◆ **Exercise details**
Reproduce the data below line by line, from its first line to the line with "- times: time", both included, and nothing past that point.

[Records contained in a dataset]
○ ○ ○ ○ ○

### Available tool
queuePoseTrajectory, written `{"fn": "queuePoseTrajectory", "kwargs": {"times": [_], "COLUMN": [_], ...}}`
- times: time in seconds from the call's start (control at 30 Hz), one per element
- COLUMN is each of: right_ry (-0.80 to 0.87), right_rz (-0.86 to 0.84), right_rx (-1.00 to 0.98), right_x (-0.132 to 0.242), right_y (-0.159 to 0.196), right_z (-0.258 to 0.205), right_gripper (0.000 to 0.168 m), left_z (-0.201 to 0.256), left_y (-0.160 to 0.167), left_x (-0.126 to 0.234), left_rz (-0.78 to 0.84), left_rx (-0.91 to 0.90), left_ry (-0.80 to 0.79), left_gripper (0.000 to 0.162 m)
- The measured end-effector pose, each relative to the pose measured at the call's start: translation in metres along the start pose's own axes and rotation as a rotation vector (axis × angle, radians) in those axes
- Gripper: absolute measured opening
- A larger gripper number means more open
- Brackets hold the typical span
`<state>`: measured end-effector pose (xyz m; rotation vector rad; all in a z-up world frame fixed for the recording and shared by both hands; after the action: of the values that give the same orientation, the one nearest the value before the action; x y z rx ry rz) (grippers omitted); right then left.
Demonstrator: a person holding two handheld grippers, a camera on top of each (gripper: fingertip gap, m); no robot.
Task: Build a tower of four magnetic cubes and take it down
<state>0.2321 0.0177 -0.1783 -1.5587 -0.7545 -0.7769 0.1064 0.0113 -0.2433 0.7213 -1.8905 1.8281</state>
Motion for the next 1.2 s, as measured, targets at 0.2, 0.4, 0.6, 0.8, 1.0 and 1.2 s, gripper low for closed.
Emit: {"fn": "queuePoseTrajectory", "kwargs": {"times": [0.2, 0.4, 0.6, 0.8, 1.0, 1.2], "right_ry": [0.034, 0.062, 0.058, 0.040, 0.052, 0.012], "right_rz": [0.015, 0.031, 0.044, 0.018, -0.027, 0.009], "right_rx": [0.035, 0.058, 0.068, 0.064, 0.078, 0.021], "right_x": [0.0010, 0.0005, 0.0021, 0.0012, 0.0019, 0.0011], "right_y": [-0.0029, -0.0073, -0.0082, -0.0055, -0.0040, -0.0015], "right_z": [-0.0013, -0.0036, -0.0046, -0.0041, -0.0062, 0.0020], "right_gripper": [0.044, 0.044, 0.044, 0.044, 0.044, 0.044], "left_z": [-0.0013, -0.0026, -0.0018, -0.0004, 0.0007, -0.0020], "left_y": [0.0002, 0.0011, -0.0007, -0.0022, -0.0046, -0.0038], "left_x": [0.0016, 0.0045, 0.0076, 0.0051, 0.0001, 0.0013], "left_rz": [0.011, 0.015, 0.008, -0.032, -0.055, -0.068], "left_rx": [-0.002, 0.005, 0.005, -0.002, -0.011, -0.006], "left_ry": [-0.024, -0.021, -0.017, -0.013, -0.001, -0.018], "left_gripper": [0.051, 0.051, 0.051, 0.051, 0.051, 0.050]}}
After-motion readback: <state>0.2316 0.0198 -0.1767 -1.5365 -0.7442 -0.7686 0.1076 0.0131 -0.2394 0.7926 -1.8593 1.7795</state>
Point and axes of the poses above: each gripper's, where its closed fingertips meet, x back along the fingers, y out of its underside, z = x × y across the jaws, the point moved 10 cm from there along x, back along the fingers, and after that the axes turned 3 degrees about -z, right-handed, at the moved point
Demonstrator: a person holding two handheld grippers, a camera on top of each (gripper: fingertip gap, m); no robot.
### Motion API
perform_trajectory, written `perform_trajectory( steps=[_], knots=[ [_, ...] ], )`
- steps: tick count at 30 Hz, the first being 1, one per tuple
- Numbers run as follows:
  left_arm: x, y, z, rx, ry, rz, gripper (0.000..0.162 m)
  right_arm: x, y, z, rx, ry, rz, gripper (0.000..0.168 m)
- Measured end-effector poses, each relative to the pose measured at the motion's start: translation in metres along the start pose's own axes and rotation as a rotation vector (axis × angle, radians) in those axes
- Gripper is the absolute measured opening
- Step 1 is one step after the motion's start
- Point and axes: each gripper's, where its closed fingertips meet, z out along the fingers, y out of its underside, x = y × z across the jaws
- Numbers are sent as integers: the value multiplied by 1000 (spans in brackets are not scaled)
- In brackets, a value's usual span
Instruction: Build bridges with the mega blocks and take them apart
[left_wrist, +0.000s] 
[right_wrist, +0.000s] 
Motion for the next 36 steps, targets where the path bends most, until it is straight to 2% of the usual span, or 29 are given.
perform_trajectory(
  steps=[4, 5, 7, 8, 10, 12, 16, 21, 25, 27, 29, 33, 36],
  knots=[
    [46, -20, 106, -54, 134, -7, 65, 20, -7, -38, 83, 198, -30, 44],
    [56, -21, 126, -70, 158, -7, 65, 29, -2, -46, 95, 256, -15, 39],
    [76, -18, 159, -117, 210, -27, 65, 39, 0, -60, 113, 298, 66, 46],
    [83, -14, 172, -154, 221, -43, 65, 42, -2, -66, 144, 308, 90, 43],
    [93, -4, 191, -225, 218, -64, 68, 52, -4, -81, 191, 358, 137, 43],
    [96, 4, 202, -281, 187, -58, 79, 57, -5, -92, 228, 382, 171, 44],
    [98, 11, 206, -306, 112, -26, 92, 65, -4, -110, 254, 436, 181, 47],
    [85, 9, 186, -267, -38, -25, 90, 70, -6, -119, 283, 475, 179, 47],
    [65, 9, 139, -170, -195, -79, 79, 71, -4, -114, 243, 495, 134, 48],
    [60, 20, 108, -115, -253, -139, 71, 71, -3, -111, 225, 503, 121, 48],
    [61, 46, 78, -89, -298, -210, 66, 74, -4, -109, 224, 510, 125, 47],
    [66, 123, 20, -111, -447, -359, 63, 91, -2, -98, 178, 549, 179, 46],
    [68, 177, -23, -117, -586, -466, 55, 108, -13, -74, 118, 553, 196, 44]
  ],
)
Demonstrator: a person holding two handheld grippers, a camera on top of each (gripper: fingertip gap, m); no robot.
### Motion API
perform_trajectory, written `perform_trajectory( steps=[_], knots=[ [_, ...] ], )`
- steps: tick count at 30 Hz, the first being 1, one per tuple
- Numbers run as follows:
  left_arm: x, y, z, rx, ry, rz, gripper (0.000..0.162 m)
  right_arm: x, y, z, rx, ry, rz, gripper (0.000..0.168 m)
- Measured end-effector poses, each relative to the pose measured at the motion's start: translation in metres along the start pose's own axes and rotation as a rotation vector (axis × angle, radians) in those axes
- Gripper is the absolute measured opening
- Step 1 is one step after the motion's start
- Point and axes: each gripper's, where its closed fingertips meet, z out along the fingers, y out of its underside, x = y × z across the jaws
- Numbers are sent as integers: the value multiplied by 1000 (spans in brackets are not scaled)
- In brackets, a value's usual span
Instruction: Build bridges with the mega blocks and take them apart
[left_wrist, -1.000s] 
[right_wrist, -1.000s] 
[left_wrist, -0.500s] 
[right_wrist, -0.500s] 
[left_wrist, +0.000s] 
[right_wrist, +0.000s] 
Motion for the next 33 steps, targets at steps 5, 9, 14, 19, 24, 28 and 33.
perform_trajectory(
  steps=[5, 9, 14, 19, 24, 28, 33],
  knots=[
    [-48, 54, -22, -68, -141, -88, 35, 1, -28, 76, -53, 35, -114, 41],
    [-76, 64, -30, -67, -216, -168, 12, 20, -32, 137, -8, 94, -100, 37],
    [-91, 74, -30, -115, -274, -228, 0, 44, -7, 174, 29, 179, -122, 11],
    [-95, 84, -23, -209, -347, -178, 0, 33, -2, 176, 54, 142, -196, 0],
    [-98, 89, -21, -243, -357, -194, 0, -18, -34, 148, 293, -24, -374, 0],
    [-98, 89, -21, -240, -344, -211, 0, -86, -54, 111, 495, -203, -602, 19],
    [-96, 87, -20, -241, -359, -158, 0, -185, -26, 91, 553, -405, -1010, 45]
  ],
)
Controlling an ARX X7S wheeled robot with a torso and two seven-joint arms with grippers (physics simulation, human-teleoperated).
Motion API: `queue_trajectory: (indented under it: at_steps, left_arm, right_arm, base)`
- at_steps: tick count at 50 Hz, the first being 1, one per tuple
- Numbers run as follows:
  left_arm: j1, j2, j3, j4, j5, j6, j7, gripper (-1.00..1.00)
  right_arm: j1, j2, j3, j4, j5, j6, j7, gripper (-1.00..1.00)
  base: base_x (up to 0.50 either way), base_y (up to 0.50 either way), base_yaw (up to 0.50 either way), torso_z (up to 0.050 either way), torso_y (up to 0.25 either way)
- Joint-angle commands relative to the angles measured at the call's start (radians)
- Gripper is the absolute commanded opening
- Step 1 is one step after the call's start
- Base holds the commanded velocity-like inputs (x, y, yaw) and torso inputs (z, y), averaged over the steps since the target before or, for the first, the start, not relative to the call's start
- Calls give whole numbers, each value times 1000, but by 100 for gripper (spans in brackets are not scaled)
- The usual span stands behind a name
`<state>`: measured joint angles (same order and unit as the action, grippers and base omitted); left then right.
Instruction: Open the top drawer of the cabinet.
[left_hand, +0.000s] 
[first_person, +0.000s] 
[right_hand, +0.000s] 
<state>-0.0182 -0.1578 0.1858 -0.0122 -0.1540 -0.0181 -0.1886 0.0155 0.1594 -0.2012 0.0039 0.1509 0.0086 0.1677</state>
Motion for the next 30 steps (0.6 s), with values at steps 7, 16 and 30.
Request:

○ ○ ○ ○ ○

◆ **The answer**
### Available tool
queuePoseTrajectory, written `{"fn": "queuePoseTrajectory", "kwargs": {"times": [_], "COLUMN": [_], ...}}`
- times: time in seconds from the call's start (control at 30 Hz), one per element

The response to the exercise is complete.